Created on 2022-02-08.

module foundation-core.truncated-maps where

Imports
open import foundation.action-on-identifications-functions
open import foundation.dependent-pair-types
open import foundation.equality-fibers-of-maps
open import foundation.universe-levels

open import foundation-core.commuting-squares-of-maps
open import foundation-core.contractible-maps
open import foundation-core.equivalences
open import foundation-core.fibers-of-maps
open import foundation-core.function-types
open import foundation-core.functoriality-dependent-pair-types
open import foundation-core.homotopies
open import foundation-core.identity-types
open import foundation-core.truncated-types
open import foundation-core.truncation-levels


Idea

A map is k-truncated if its fibers are k-truncated.

Definition

module _
{l1 l2 : Level} (k : 𝕋)
where

is-trunc-map : {A : UU l1} {B : UU l2} → (A → B) → UU (l1 ⊔ l2)
is-trunc-map f = (y : _) → is-trunc k (fiber f y)

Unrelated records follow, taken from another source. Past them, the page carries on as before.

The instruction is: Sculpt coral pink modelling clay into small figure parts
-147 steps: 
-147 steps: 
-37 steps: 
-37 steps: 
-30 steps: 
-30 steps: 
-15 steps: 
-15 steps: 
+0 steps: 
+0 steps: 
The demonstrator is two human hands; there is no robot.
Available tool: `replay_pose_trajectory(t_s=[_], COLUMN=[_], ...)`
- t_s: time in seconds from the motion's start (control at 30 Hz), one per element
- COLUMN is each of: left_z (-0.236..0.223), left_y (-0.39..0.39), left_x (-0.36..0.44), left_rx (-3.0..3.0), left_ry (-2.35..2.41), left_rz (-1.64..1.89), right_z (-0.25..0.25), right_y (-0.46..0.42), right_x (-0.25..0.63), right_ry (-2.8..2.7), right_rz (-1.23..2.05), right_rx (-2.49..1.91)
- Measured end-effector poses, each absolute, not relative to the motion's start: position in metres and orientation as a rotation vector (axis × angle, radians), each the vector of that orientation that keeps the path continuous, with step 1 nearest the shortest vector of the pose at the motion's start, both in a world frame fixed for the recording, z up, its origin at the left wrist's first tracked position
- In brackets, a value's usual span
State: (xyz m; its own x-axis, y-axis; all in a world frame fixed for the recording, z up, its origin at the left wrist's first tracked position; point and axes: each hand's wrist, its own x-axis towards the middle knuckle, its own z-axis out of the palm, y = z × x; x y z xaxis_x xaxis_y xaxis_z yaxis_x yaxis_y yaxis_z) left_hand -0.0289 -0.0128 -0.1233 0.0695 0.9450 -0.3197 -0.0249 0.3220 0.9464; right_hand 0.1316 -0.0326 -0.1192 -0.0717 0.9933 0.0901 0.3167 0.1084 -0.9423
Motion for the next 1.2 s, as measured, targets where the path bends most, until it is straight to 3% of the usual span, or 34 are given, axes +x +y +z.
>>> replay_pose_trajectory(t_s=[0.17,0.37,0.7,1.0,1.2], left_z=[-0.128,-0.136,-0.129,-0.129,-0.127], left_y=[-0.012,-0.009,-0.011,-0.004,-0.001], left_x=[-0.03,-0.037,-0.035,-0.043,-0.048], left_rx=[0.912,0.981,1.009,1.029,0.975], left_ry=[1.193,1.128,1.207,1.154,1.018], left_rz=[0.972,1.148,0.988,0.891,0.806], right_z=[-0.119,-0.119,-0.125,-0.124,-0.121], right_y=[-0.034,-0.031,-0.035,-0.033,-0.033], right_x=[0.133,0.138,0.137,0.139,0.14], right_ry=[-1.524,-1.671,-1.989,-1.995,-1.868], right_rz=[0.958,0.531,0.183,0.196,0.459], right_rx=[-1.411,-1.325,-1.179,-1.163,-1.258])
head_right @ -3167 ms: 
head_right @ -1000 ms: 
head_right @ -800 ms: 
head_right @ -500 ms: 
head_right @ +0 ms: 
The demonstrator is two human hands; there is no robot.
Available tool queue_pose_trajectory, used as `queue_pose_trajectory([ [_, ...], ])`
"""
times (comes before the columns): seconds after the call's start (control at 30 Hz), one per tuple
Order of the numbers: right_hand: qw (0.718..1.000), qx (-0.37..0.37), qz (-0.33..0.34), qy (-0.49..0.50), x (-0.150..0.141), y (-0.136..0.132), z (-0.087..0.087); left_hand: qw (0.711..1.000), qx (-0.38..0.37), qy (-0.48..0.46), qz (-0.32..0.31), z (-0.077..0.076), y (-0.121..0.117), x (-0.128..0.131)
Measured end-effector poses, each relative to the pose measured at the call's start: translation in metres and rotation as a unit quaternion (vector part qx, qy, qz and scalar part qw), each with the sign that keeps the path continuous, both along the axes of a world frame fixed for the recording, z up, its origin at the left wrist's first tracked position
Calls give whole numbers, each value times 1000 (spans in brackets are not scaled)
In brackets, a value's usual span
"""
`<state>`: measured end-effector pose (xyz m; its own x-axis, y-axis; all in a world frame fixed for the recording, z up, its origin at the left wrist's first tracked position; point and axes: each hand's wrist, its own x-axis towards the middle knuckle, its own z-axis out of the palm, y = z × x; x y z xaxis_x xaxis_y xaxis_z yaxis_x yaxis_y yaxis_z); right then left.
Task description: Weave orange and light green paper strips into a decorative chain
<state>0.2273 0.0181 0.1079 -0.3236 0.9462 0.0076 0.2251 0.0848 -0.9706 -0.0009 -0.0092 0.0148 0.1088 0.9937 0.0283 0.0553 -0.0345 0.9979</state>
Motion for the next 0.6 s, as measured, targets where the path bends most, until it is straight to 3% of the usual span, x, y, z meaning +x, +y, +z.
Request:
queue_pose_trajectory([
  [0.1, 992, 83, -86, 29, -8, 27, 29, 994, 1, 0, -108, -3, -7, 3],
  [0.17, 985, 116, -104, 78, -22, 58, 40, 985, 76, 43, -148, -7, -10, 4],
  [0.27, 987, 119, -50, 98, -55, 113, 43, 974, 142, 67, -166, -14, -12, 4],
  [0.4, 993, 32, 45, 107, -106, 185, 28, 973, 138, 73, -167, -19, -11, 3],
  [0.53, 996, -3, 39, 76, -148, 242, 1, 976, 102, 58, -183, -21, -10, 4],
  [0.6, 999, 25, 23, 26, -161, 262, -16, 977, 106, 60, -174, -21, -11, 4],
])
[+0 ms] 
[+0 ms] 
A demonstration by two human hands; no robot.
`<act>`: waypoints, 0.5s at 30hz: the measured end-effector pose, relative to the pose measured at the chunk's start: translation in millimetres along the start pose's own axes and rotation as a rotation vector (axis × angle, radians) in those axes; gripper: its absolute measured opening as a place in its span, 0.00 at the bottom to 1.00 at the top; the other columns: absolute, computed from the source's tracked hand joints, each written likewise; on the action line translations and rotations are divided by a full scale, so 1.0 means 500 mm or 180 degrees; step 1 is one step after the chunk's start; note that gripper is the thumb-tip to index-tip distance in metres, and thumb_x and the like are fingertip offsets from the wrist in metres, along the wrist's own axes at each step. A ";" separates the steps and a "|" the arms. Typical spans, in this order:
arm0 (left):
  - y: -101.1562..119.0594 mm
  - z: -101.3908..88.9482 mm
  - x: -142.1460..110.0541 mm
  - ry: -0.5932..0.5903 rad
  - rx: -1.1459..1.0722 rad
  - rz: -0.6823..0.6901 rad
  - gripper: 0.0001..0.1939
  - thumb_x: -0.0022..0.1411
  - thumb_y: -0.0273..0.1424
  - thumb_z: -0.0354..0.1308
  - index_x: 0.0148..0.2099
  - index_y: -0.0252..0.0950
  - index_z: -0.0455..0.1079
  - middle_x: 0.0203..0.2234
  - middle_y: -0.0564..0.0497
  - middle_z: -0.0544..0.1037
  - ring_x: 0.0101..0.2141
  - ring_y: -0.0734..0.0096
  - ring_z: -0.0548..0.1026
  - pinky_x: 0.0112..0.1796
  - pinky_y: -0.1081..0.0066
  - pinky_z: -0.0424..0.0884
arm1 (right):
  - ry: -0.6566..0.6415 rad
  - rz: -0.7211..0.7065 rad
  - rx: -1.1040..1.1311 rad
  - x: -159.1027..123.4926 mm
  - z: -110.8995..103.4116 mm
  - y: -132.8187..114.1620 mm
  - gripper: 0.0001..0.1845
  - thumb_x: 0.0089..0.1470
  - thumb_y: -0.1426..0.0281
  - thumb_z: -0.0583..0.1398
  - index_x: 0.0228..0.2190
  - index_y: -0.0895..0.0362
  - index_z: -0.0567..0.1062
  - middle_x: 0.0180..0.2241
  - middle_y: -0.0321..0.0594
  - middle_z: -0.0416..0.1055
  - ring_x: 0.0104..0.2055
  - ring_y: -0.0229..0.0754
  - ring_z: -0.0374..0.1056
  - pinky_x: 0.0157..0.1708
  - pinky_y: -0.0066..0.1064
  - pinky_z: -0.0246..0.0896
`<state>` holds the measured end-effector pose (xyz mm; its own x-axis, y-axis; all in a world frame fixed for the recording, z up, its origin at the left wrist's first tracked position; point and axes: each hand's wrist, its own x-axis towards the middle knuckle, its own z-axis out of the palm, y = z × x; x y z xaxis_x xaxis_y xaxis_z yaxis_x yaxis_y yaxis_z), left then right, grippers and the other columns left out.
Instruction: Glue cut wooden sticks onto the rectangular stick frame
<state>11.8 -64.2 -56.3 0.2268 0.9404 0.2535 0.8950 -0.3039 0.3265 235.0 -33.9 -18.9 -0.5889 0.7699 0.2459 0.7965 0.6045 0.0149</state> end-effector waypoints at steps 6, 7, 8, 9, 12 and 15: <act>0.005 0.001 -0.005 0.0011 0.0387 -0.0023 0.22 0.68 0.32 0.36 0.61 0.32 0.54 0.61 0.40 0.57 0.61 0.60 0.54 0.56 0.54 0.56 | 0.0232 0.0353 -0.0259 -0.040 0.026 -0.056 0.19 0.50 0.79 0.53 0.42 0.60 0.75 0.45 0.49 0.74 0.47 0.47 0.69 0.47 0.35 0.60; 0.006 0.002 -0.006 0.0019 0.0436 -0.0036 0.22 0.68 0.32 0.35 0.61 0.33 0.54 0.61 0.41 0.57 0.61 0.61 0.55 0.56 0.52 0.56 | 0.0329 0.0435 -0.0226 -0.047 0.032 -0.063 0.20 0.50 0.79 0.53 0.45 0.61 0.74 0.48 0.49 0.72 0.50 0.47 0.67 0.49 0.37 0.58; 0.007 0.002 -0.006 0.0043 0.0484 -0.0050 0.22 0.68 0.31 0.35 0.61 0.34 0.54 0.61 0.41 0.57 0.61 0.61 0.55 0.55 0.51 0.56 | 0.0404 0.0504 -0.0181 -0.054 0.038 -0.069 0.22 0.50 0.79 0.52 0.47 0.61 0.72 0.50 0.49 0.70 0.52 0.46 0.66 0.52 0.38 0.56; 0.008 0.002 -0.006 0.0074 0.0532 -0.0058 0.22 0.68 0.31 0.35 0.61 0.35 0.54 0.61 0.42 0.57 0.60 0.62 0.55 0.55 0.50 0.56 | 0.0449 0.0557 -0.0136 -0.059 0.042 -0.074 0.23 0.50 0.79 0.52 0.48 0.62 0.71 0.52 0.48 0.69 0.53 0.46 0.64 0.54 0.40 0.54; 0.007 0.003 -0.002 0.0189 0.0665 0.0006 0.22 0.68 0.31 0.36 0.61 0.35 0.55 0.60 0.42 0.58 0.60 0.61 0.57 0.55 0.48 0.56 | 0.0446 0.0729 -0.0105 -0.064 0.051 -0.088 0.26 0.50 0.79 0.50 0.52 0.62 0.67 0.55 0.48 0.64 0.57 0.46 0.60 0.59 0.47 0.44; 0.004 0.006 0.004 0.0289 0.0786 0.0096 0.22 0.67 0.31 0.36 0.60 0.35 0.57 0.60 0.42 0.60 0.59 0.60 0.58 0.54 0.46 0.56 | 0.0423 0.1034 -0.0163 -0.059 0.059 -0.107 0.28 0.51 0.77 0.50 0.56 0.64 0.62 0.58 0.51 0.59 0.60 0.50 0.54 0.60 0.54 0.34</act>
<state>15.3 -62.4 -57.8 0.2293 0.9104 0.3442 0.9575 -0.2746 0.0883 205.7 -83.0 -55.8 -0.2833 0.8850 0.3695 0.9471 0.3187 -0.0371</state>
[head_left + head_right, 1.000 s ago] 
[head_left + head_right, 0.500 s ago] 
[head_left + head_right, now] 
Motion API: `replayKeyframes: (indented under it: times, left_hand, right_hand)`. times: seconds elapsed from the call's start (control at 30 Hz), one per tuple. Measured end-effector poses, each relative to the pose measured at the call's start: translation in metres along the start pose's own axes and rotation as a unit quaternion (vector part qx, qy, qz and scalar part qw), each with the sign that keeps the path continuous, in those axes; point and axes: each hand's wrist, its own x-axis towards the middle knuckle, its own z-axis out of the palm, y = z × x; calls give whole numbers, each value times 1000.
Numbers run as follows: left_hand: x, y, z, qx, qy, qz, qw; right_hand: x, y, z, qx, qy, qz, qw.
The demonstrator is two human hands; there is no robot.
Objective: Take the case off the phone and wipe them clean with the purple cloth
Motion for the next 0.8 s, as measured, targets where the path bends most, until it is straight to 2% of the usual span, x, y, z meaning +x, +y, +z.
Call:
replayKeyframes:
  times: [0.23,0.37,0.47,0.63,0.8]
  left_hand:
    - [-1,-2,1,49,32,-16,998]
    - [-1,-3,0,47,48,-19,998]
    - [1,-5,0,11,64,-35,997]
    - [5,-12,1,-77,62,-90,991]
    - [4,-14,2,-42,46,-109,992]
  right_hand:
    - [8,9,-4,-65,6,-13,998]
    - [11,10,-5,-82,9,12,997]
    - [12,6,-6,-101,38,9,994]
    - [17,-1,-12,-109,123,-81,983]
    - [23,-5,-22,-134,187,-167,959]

trunc-map : (A : UU l1) (B : UU l2) → UU (l1 ⊔ l2)
trunc-map A B = Σ (A → B) is-trunc-map

module _
{l1 l2 : Level} {k : 𝕋} {A : UU l1} {B : UU l2}
where

map-trunc-map : trunc-map k A B → A → B
map-trunc-map = pr1

abstract
is-trunc-map-map-trunc-map :
(f : trunc-map k A B) → is-trunc-map k (map-trunc-map f)
is-trunc-map-map-trunc-map = pr2


Properties

If a map is k-truncated, then it is k+1-truncated

abstract
is-trunc-map-succ-is-trunc-map :
{l1 l2 : Level} (k : 𝕋) {A : UU l1} {B : UU l2}
{f : A → B} → is-trunc-map k f → is-trunc-map (succ-𝕋 k) f
is-trunc-map-succ-is-trunc-map k is-trunc-f b =
is-trunc-succ-is-trunc k (is-trunc-f b)


Any contractible map is k-truncated

is-trunc-map-is-contr-map :
{l1 l2 : Level} (k : 𝕋) {A : UU l1} {B : UU l2} {f : A → B} →
is-contr-map f → is-trunc-map k f
is-trunc-map-is-contr-map neg-two-𝕋 H = H
is-trunc-map-is-contr-map (succ-𝕋 k) H =
is-trunc-map-succ-is-trunc-map k (is-trunc-map-is-contr-map k H)


Any equivalence is k-truncated

module _
{l1 l2 : Level} (k : 𝕋) {A : UU l1} {B : UU l2}
where

is-trunc-map-is-equiv :
{f : A → B} → is-equiv f → is-trunc-map k f
is-trunc-map-is-equiv H =
is-trunc-map-is-contr-map k (is-contr-map-is-equiv H)

is-trunc-map-equiv :
(e : A ≃ B) → is-trunc-map k (map-equiv e)
is-trunc-map-equiv e = is-trunc-map-is-equiv (is-equiv-map-equiv e)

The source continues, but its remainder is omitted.